In a recent ruling, the Mississippi Supreme Court affirmed that separate third-party freight charges—when the freight service is not provided and charged by the seller of the tangible goods—should not be included in the use tax base of the tangible goods. The Mississippi Department of Revenue (Department) initially sought to tax the third-party freight charges, contending the freight services were a necessary component of the taxpayer’s business activities and therefore part of the taxable base for use tax purposes. After protesting the assessment to the Department, the taxpayer appealed to the Board of Tax Appeals, which held in favor of the taxpayer. The Department appealed to the Chancery Court, which upheld the taxpayer’s position, and the Department sought review by the state high court, resulting in the instant matter.

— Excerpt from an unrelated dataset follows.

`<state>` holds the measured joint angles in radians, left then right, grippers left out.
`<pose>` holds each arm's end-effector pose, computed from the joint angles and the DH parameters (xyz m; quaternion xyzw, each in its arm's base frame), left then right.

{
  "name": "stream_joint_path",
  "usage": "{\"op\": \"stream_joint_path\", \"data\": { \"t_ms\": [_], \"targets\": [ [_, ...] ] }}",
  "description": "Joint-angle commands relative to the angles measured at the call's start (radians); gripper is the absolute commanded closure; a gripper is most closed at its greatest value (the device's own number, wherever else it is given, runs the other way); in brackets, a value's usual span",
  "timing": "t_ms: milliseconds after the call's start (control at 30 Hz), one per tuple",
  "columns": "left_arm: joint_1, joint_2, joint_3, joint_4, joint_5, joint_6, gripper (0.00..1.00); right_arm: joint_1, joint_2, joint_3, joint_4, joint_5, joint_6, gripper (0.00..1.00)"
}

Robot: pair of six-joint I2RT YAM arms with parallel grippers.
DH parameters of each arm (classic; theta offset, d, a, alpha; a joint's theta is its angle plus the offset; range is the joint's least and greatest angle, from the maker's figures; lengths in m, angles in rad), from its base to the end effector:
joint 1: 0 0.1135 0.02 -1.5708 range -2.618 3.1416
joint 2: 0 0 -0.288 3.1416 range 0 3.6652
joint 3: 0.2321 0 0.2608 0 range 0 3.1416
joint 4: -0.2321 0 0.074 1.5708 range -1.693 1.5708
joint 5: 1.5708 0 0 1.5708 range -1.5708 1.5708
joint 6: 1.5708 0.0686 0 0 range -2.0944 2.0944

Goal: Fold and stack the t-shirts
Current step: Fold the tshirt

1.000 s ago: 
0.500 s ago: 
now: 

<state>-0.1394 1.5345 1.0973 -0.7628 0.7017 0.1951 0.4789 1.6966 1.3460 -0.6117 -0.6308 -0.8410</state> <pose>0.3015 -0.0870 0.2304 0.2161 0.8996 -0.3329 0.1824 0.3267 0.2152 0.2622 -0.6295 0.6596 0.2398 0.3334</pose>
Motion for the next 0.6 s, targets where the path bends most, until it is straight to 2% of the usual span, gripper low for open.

The taxpayer was an interstate provider of natural gas transmission services through a pipeline network running from the Gulf Coast to the Northeast. The taxpayer purchased tangible property for use in Mississippi and paid use tax on the purchases. It later paid freight charges to a third party to ship these goods to Mississippi. The Department assessed use tax on the freight charge, arguing that the definition of sales price in the statute includes freight charges and that the taxation of third-party freight charges is not prohibited in the statute. In its review, the state supreme court agreed with the trial court that the freight charges and the charge for tangible goods should be viewed as two separate closed transactions. Relying on state law which provides that “every closed transaction by which the title of taxable property passes shall constitute a taxable event,” the court affirmed that the purchase of tangible goods constituted one closed transaction, while the later purchase of third-party shipping service constituted a second closed transaction, and the latter charges were not subject to use tax.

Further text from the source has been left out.